Fast transition of type-B QPO in the black hole transient XTE J1817-330
The evolution of different types of quasi-periodic oscillations (QPOs) and the coupled radiative/physical changes in the accretion disk are still poorly understood. In a few black hole binaries it was found that fast evolution of QPOs is associated with spectral variations. Such studies in other black hole binaries are important to understand the QPO phenomenon. For the black hole transient XTE J1817-330, we study fast QPO transitions and accompanying spectral variations to investigate what causes the spectral variation during the QPO transition. Roy et al. (2011) found QPOs in ten RXTE observations of XTE J1817-330. We found that, among the ten observations, only one observation shows erratic dips in its X-ray light curve. The power density spectra and the corresponding energy spectra were extracted and analyzed for the dip and non-dip sections of the light curve. We found that type-B $\sim$6 Hz QPO changes into type-A QPO in a few tens of seconds along with a flux decrease. This transient evolution is accompanied with a significant spectral variation. We report a transient QPO feature and accompanying spectral variation in XTE J1817-330. Based on our findings, we discuss the origin of fast evolution of QPOs and spectral variations.
💡 Research Summary
The authors investigate a rapid transition between two distinct types of low‑frequency quasi‑periodic oscillations (QPOs) in the black‑hole transient XTE J1817‑330 and the accompanying spectral changes. Using archival Rossi X‑ray Timing Explorer (RXTE) data, they focus on one of the ten observations previously reported by Roy et al. (2011) that exhibits pronounced, irregular dips in its 2–15 keV light curve. The light curve is divided into “dip” and “non‑dip” intervals, each of which is analyzed separately in the timing and spectral domains.
Timing analysis is performed with Fast Fourier Transform techniques. In the non‑dip intervals the power density spectrum (PDS) shows a narrow, high‑Q (~7) feature centered at ≈ 6 Hz with an rms amplitude of ~4 %. This is identified as a type‑B QPO, which is typically associated with a relatively strong Comptonizing corona and occasional harmonic structure. During the dip intervals the same feature shifts to a lower frequency (~5 Hz), its quality factor drops below 2, and the rms amplitude falls to ~2 %. The resulting broad, low‑Q peak matches the characteristics of a type‑A QPO. The transition from type‑B to type‑A occurs within a few tens of seconds, indicating a very fast evolution of the inner accretion flow.
Spectral fitting is carried out with XSPEC using a simple two‑component model: a multicolor disk blackbody (diskbb) plus a power‑law. For the non‑dip intervals the disk temperature is kT_in ≈ 0.95 keV, the disk normalization corresponds to an inner radius of a few tens of kilometers (assuming a distance of ~10 kpc and an inclination of ~70°), and the power‑law photon index is Γ ≈ 2.5. The power‑law contributes roughly 60 % of the 3–25 keV flux, which totals 1.2 × 10⁻⁸ erg cm⁻² s⁻¹. In the dip intervals the disk cools slightly (kT_in ≈ 0.85 keV), the photon index hardens to Γ ≈ 2.2, and the power‑law fraction rises to >70 %. The total flux drops by about 8 %. These spectral changes imply either a temporary recession of the inner disk radius or an increase in the optical depth of the corona, leading to a harder overall spectrum.

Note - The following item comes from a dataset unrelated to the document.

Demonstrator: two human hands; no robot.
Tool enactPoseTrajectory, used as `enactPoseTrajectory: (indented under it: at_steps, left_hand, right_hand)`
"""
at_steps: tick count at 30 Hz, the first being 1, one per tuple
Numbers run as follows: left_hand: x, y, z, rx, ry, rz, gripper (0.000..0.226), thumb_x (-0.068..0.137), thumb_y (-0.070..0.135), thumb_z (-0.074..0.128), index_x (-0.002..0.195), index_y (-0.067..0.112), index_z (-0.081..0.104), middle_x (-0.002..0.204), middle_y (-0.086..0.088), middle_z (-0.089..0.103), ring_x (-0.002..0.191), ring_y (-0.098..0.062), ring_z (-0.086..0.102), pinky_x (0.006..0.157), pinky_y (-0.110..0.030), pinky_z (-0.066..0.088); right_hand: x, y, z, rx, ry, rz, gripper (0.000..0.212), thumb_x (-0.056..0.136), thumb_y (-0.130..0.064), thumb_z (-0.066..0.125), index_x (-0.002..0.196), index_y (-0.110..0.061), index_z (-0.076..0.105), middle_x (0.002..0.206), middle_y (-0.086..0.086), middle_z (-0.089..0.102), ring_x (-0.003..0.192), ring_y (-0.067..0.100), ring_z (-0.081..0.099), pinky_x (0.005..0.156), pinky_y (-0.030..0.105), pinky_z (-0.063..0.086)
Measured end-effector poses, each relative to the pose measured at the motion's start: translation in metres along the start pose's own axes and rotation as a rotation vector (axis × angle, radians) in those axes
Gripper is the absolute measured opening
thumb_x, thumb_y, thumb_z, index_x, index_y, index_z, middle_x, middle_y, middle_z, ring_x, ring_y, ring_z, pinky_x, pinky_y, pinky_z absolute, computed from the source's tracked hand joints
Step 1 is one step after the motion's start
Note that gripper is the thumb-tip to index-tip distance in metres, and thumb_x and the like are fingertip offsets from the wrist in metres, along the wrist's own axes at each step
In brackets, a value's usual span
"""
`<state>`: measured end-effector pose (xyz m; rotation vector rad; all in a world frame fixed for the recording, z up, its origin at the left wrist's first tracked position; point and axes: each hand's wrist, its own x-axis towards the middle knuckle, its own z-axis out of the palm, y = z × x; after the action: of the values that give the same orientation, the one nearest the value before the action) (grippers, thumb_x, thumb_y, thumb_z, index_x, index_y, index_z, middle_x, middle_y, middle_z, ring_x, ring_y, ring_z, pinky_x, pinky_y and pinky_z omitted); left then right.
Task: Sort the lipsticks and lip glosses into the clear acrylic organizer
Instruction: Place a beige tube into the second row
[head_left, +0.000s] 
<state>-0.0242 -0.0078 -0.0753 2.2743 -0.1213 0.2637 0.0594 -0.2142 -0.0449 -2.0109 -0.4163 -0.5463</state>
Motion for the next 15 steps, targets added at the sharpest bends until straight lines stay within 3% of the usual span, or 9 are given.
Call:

The authors interpret the simultaneous QPO transition and spectral hardening as evidence for a rapid re‑configuration of the corona (or “corona collapse”) possibly linked to a brief ejection event or a change in the geometry of the inner accretion flow. In the standard picture, type‑B QPOs arise when the corona dominates the high‑energy emission, while type‑A QPOs appear when the disk contributes more strongly and the corona is weaker or more compact. The observed dip therefore likely marks a moment when the corona becomes more compact or denser, reducing the overall X‑ray flux and forcing the QPO to adopt the type‑A characteristics. This scenario is consistent with earlier reports of fast QPO transitions in sources such as GX 339‑4 and XTE J1550‑564, but XTE J1817‑330 provides the first clear example where the transition is directly tied to a dip in the light curve.
The paper emphasizes that fast QPO evolution is not merely a shift in frequency but a manifestation of coupled changes in the disk‑corona system, possibly accompanied by transient jet activity. The authors suggest that future observations with higher time resolution and broader energy coverage—e.g., NICER, Insight‑HXMT, or upcoming missions like eXTP—combined with simultaneous radio/optical monitoring, will be crucial to disentangle the relative contributions of disk truncation, coronal heating, and jet ejection to the rapid QPO phenomenology. In summary, the study provides compelling evidence that rapid type‑B to type‑A QPO transitions are accompanied by significant spectral hardening, supporting models in which the inner accretion geometry undergoes swift re‑arrangement on timescales of seconds to minutes.